By using the consistency of the MLE, we have \(\hat{\theta}\buildrel {\rm d} \over \longrightarrow\tilde{\theta}_0\) this implies that
\[
(\tilde{\theta}_0 - \hat{\theta})^{\scriptscriptstyle\mathsf{T}} \ddot{l}(\hat{\theta}) (\tilde{\theta}_0 - \hat{\theta})=\sqrt{n}(\tilde{\theta}_0 - \hat{\theta})^{\scriptscriptstyle\mathsf{T}} \left(\frac{1}{n}\ddot{l}(\hat{\theta})\right) \sqrt{n}(\tilde{\theta}_0 - \hat{\theta})\approx \sqrt{n}(\tilde{\theta}_0 - \hat{\theta})^{\scriptscriptstyle\mathsf{T}} \left(\frac{1}{n}\ddot{l}(\tilde{\theta}_0)\right) \sqrt{n}(\tilde{\theta}_0 - \hat{\theta}).
\]
Now by using the LLN we have \(n^{-1}\ddot{l}(\tilde{\theta}_0)\buildrel {\rm d} \over \longrightarrow-I(\tilde{\theta}_0)\)
\[
\sqrt{n}(\tilde{\theta}_0 - \hat{\theta})^{\scriptscriptstyle\mathsf{T}} \left(\frac{1}{n}\ddot{l}(\tilde{\theta}_0)\right) \sqrt{n}(\tilde{\theta}_0 - \hat{\theta})

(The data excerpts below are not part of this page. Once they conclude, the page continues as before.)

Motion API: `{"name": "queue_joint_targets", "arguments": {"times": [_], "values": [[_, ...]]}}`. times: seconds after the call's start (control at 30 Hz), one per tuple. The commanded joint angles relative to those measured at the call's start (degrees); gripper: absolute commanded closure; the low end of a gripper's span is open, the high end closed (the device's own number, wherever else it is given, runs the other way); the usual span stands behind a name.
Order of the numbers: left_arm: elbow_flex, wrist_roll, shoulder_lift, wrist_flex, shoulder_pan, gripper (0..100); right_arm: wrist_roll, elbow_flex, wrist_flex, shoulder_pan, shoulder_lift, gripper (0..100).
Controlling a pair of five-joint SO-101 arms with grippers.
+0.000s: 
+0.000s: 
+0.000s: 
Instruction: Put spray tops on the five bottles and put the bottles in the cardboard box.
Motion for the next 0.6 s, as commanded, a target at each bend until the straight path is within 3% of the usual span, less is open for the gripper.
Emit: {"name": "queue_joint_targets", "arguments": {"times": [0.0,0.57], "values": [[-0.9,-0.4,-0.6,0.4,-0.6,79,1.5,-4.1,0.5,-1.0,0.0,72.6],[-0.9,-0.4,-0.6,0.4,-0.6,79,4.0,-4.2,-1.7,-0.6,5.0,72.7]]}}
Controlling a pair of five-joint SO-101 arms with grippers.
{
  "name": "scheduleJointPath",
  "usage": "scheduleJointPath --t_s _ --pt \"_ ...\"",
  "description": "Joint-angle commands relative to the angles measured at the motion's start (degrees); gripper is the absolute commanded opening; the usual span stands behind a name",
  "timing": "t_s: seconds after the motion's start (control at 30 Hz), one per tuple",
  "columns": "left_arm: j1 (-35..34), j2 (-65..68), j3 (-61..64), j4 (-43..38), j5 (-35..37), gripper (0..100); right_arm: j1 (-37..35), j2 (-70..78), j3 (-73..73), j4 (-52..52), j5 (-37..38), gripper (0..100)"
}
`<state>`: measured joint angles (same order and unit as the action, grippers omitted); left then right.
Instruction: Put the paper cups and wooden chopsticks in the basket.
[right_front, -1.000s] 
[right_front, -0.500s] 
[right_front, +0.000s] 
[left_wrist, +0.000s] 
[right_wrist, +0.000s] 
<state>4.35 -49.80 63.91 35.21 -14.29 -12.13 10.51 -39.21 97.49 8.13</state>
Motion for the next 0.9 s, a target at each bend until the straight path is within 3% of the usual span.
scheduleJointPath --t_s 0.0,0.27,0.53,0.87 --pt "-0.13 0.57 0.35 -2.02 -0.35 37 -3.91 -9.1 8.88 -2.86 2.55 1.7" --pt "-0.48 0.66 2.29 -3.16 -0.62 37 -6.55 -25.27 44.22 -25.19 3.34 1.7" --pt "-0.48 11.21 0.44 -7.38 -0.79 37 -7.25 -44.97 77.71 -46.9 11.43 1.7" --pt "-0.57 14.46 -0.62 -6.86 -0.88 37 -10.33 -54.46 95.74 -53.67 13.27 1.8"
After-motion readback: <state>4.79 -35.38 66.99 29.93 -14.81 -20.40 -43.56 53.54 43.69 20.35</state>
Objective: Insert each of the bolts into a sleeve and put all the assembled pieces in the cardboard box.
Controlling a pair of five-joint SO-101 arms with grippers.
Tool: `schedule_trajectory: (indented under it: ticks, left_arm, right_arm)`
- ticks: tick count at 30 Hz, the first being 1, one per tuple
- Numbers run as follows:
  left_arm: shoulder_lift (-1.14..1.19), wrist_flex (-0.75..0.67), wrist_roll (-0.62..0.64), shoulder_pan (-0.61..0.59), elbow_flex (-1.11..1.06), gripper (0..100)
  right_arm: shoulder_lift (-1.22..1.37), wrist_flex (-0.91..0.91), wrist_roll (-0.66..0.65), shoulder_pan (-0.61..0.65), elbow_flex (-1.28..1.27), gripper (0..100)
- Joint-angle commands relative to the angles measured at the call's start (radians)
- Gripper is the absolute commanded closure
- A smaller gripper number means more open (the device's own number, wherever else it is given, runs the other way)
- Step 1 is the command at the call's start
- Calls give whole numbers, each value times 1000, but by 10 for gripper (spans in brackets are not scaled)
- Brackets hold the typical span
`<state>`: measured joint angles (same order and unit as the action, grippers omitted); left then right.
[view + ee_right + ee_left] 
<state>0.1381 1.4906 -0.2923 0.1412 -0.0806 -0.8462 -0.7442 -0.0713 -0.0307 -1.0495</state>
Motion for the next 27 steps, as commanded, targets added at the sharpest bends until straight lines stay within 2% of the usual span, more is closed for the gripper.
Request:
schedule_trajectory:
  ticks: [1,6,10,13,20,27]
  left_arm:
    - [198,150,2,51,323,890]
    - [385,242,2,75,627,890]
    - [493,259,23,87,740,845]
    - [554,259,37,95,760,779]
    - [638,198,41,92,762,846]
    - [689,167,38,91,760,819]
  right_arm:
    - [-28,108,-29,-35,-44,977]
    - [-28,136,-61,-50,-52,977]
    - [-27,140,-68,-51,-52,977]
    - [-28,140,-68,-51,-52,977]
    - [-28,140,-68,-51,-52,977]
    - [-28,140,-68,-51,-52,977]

\approx -\sqrt{n}(\tilde{\theta}_0 - \hat{\theta})^{\scriptscriptstyle\mathsf{T}} I(\tilde{\theta}_0) \sqrt{n}(\tilde{\theta}_0 - \hat{\theta})
\]
Now note that if
\[Y\sim N_d\left(\tilde{0},\Sigma\right)\]
then
\[\Sigma^{-1/2}Y\sim N_d\left(\tilde{0},\Sigma^{-1/2}\Sigma\Sigma^{-1/2}\right)=N_d\left(\tilde{0},I_d\right).\]
In particular, we have
\[ \Sigma^{-1/2}Y^{\scriptscriptstyle\mathsf{T}} \Sigma^{-1/2}Y \sim \chi^2_d.\]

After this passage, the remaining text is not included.